Cable protectors can make a difference in producing an event that is ADA compliant. These devices protect wires and cables and also the person walking, the wheelchair or other vehicle rolling over them with appropriate ramps. This means the company putting on the event must review and research the various regulations and then implement them. This is not an easy task, and the organization that implements ADA guidelines for cable protectors is to be applauded.
The Americans with Disabilities Act (ADA) was signed into law by the US government in 1990. The act itself prohibits discrimination based on disability, with disability defined by the ADA as "a physical or mental impairment that substantially limits a major life activity." This multi-faceted bill and now an organization directed by the Department of Justice underwent revisions in 2008 to assure more coverage for disabled workers and for those people who had not received protection in the past.

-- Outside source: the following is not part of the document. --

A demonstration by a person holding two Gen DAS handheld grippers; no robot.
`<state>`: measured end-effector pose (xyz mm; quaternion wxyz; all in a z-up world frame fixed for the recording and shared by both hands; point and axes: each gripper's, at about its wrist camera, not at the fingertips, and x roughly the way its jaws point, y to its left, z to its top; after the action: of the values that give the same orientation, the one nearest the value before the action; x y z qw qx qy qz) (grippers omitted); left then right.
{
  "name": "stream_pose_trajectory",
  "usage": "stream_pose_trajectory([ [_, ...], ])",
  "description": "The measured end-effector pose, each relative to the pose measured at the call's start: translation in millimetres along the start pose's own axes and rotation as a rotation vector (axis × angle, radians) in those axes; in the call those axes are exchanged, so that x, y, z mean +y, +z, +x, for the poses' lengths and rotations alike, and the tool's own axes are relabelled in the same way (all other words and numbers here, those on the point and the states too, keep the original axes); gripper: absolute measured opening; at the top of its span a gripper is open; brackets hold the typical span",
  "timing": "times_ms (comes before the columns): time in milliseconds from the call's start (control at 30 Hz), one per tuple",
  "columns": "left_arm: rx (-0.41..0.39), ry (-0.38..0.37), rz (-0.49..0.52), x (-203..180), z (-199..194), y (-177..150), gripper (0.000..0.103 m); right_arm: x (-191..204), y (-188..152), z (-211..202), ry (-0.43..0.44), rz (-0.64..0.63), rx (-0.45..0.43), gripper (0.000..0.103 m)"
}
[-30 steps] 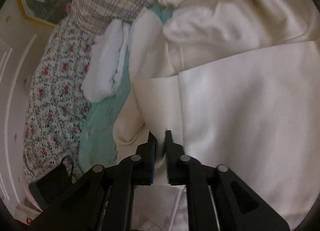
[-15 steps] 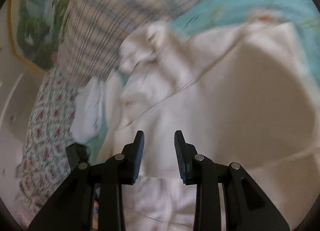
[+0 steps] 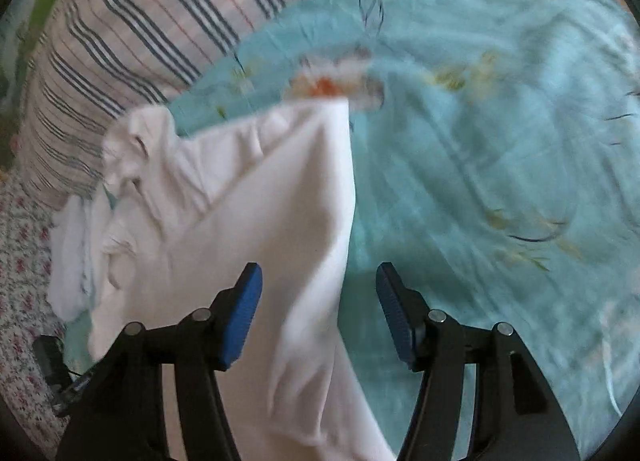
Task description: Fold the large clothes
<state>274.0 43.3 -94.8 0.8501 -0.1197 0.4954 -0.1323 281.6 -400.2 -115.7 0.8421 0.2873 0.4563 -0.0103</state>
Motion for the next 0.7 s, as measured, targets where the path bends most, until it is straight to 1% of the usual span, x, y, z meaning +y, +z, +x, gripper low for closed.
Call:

Of the five titles that fall under the ADA, cable protectors would be found under Title II - Public Entities (and public transportation) and Title III – Public Accommodations (and commercial facilities). Title II applies to restricting discrimination at the sites of public locations including schools, city, county, state and federal courts and other buildings, as well as public transportation that falls under the US Department of Transportation and the National Railroad Passenger Corporation. This means that wires and cables which may restrict the passage of a person with a disability need to be protected from preventing that person from accessing a particular area because of their disability. Some protector ramps are not ADA compliant, and when they are used in a public location, they need to be so. The transportation requirements of the ADA would only be applicable if the wires, cables or protectors were in a building which housed public transportation, as protectors are not likely to be found on the public transportation itself.

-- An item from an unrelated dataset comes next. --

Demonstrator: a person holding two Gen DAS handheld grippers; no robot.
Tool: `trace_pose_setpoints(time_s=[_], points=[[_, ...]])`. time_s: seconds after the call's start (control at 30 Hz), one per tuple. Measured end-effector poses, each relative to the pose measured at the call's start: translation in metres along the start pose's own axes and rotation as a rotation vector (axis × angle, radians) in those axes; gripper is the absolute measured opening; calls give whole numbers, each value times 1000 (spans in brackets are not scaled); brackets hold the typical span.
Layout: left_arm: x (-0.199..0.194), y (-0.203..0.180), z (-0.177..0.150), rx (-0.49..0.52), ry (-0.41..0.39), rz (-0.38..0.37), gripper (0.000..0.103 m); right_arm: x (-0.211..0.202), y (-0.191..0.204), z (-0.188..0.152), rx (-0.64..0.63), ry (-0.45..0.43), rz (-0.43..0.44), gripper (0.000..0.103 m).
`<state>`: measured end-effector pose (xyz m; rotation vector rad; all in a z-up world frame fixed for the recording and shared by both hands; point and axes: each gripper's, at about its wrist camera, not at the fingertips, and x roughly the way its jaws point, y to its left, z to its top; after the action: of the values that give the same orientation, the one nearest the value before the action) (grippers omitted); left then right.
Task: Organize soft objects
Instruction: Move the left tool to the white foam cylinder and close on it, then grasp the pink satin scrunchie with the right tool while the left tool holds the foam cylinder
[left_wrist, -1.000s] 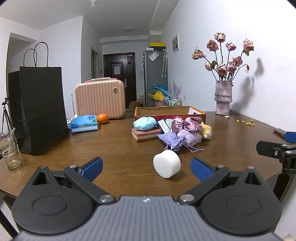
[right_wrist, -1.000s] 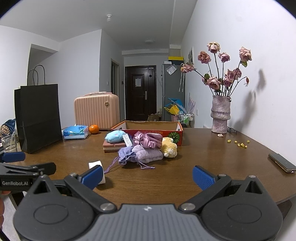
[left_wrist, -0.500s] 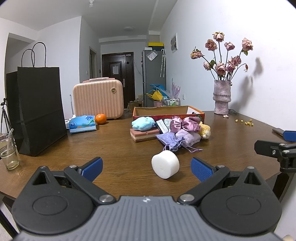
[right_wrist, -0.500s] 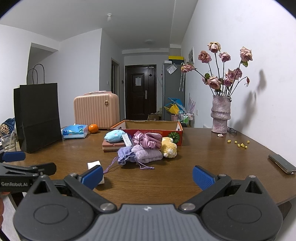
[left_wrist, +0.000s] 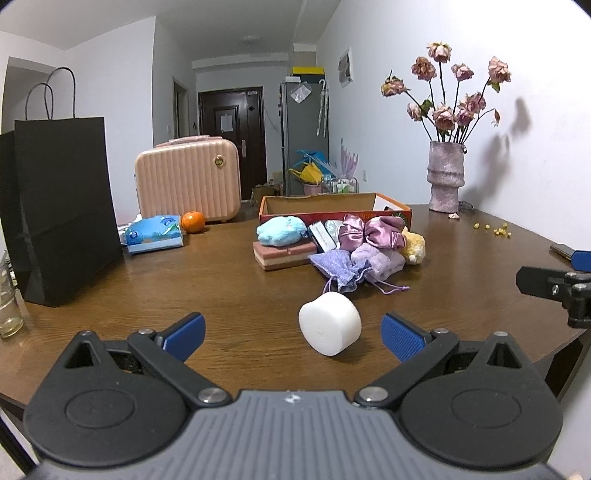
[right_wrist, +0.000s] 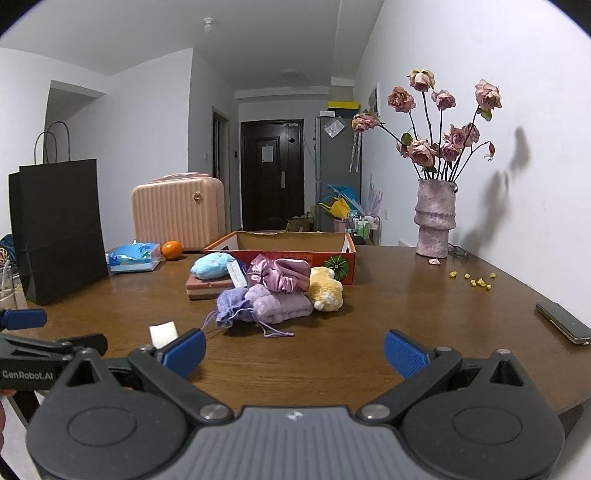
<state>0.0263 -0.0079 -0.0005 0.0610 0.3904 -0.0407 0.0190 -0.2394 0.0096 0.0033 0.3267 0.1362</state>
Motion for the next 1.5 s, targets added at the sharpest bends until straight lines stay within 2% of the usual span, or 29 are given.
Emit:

Title III of the ADA, regarding public accommodations and commercial facilities is going to apply more to private businesses – and almost every form. Stores, restaurants, hotels, personal care businesses, transportation, places of public things and nearly any location where the public is welcome except for your home, are subject to ADA guidelines. While protectors are not used in every single one of these places, the act proposes that no individual with a disability would be discriminated against with regards to the full enjoyment of the services and goods at that business.

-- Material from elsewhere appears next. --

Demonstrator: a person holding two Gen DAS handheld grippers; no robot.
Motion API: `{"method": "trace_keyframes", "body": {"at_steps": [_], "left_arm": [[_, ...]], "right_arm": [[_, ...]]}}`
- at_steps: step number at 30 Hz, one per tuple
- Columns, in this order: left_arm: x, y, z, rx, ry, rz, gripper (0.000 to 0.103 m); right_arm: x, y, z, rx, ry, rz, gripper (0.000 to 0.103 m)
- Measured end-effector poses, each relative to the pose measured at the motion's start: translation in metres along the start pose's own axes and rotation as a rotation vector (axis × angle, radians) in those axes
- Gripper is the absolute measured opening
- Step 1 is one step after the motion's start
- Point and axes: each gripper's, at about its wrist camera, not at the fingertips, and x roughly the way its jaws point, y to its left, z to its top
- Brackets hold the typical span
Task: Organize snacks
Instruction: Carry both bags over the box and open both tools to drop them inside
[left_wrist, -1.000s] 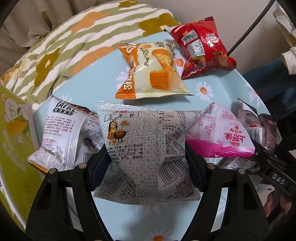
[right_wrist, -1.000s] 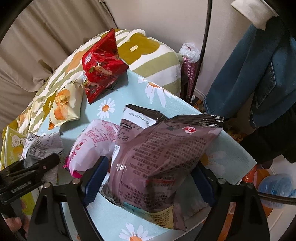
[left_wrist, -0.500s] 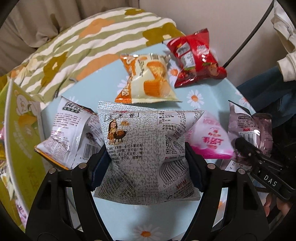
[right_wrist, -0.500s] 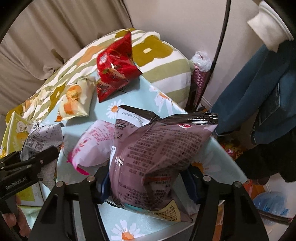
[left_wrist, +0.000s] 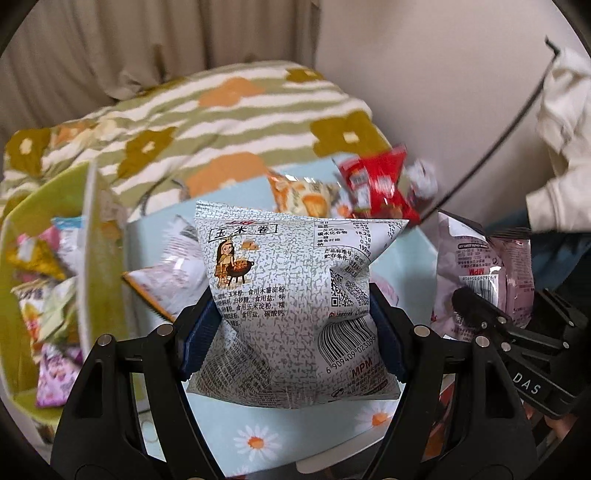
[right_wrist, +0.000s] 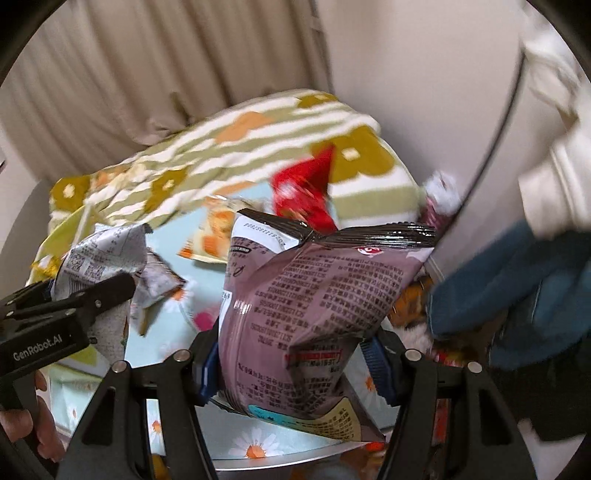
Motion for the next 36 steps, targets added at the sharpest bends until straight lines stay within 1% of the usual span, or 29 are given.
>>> {"method": "trace_keyframes", "body": {"at_steps": [4,8,12,19,20,26,31,36], "left_arm": [[-0.031,0.021,0.000,-0.084,-0.060,0.040,0.075],[-0.061,0.051,-0.001,-0.158,-0.118,0.094,0.075],[-0.087,0.090,-0.005,-0.221,-0.161,0.148,0.075],[-0.112,0.175,-0.006,-0.299,-0.185,0.219,0.075],[-0.113,0.185,-0.006,-0.306,-0.186,0.224,0.075],[-0.115,0.259,0.002,-0.339,-0.186,0.258,0.075],[-0.101,0.319,0.013,-0.358,-0.172,0.259,0.075],[-0.079,0.370,0.024,-0.365,-0.148,0.247,0.075]], "right_arm": [[-0.012,0.023,0.016,-0.106,-0.033,0.062,0.061],[-0.020,0.060,0.029,-0.207,-0.067,0.129,0.061],[-0.021,0.100,0.039,-0.265,-0.083,0.192,0.061],[-0.017,0.180,0.050,-0.342,-0.085,0.300,0.061],[-0.014,0.196,0.051,-0.355,-0.077,0.314,0.061],[0.003,0.260,0.060,-0.377,-0.055,0.359,0.061],[0.027,0.311,0.072,-0.391,-0.047,0.352,0.061],[0.047,0.343,0.080,-0.375,-0.036,0.334,0.061]]}}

ADA Compliance with Cable Protectors
Cable protectors with ADA compliant ramps are easily visible because of the more gently sloping ramp and the distinct blue color. When an indoor or outdoor event is being set up, access should be given to all that are present. While not every cable protector will require an ADA compliant ramp, setting up at least one access point over the cable protectors, and noting it on a map, is a suggested route to take with making the event accessible to all.